Of the entries below, return exactly those lines that fall between the one containing "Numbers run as" and the one containing "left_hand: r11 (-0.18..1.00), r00", the two end lines included.

------ Material shown ------

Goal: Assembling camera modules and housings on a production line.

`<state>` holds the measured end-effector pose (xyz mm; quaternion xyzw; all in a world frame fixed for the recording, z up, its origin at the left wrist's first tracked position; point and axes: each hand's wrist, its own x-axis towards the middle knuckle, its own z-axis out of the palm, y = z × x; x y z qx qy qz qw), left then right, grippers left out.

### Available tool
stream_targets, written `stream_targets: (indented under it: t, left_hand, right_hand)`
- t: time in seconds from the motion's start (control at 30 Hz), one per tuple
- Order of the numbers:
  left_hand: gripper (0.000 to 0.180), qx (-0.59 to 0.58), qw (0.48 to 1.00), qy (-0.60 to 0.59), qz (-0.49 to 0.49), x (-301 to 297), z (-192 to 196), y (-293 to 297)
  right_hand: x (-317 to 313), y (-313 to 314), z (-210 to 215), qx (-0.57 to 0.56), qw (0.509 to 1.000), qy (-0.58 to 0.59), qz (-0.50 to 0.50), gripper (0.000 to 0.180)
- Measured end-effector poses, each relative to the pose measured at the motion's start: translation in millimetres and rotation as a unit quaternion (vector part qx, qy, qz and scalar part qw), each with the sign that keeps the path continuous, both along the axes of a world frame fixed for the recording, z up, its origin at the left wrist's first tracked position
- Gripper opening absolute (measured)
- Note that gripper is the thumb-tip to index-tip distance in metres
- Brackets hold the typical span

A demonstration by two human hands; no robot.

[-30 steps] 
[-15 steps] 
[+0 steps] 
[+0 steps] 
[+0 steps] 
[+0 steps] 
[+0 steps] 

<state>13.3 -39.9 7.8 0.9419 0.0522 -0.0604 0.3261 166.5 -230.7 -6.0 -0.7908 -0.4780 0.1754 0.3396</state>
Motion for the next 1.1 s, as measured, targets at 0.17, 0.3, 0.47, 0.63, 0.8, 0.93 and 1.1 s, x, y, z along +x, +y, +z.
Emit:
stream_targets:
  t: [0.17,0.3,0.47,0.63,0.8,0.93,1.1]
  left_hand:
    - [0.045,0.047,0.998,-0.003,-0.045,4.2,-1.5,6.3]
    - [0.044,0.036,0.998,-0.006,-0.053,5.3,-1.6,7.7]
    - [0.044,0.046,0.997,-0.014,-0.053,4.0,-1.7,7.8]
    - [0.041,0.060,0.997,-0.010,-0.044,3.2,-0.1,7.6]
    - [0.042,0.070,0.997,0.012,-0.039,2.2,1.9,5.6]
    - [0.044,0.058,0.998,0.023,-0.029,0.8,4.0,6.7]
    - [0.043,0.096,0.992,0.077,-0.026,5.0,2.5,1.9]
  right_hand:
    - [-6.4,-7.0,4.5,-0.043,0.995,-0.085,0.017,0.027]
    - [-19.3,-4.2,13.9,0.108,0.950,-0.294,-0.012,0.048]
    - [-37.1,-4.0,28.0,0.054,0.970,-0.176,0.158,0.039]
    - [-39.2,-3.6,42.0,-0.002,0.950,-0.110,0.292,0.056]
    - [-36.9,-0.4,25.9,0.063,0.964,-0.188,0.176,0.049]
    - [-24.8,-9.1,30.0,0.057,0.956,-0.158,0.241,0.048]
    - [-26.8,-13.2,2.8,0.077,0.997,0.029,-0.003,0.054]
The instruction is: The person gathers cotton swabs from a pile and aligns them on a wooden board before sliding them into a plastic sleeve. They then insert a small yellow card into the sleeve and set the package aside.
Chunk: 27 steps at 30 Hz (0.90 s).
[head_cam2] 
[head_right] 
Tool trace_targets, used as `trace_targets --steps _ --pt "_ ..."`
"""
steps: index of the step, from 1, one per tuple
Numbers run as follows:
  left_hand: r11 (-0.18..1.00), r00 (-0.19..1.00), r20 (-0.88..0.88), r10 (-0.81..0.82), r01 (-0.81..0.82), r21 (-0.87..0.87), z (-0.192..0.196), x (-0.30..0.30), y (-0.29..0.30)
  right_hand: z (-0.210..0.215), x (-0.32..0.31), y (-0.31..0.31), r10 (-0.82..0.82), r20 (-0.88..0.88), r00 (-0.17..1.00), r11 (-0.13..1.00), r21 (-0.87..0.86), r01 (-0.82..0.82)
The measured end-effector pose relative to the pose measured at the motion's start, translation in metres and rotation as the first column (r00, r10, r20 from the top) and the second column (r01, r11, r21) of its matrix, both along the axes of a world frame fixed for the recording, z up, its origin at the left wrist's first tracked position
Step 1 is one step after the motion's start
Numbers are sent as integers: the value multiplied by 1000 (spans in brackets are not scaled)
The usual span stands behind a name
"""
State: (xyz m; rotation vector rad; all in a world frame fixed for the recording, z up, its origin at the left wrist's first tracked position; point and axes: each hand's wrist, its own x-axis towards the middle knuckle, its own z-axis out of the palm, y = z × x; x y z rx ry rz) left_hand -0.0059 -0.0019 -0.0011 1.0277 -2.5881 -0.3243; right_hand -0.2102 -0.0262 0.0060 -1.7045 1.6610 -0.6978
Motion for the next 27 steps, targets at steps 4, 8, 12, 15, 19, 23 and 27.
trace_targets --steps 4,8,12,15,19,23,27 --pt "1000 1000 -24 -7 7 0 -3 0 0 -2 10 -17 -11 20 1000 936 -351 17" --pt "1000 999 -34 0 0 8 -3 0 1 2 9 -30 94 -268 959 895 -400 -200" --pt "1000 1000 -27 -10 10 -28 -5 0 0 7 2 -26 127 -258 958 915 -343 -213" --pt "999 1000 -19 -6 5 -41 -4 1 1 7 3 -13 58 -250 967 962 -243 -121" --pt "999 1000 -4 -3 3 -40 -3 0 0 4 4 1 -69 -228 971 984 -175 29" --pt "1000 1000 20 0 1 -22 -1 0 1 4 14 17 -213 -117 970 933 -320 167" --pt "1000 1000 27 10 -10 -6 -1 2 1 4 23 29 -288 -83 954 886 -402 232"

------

Task solution |
Numbers run as follows:
  left_hand: r11 (-0.18..1.00), r00 (-0.19..1.00), r20 (-0.88..0.88), r10 (-0.81..0.82), r01 (-0.81..0.82), r21 (-0.87..0.87), z (-0.192..0.196), x (-0.30..0.30), y (-0.29..0.30)

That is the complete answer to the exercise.